AVAILABLE DATA Start Marker

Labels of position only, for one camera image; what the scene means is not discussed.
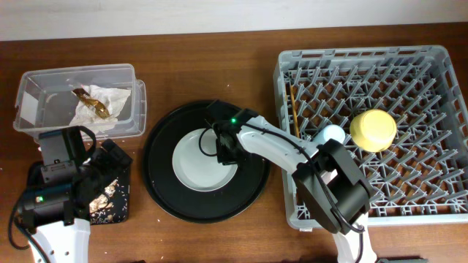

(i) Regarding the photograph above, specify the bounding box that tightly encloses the grey plate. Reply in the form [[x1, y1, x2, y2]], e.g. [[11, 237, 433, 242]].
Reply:
[[172, 129, 238, 192]]

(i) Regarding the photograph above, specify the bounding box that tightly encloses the food scraps pile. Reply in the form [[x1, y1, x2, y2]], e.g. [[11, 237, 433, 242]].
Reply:
[[88, 178, 129, 224]]

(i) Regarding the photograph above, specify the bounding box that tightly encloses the white paper napkin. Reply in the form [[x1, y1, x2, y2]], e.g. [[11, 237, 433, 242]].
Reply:
[[69, 85, 132, 134]]

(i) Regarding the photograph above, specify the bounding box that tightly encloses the wooden chopstick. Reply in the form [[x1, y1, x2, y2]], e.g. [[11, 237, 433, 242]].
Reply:
[[289, 85, 301, 138]]

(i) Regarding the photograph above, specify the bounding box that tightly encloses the gold foil wrapper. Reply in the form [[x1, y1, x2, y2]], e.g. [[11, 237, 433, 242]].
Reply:
[[72, 88, 110, 119]]

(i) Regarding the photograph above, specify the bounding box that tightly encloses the blue cup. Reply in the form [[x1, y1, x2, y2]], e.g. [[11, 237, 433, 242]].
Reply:
[[313, 124, 346, 145]]

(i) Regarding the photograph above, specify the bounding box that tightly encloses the yellow bowl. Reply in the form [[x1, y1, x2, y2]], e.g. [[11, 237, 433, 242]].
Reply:
[[350, 110, 397, 153]]

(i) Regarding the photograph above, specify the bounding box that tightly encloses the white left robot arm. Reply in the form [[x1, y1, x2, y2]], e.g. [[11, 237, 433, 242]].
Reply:
[[8, 126, 132, 262]]

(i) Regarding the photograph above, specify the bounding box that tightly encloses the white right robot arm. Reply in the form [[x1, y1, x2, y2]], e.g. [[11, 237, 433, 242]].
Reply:
[[206, 100, 377, 262]]

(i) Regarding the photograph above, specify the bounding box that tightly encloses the clear plastic waste bin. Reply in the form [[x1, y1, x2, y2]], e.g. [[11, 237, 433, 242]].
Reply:
[[13, 64, 147, 140]]

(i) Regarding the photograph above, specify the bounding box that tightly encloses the grey dishwasher rack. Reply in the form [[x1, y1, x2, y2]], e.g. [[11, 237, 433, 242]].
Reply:
[[273, 45, 467, 226]]

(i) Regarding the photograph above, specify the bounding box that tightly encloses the round black serving tray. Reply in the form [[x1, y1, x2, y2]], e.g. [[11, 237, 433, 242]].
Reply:
[[142, 100, 270, 224]]

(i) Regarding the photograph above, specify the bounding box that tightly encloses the black rectangular tray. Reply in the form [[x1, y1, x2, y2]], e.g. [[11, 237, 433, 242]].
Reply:
[[25, 156, 132, 226]]

AVAILABLE DATA End Marker

Bring together all lines from the listing that contain the word "tray".

(i) Regarding the photograph above, specify the bounding box that tightly encloses the round black serving tray. Reply in the form [[x1, y1, x2, y2]], e.g. [[11, 237, 433, 242]].
(i) Regarding the photograph above, specify the bounding box that tightly encloses the black rectangular tray. Reply in the form [[x1, y1, x2, y2]], e.g. [[11, 237, 433, 242]].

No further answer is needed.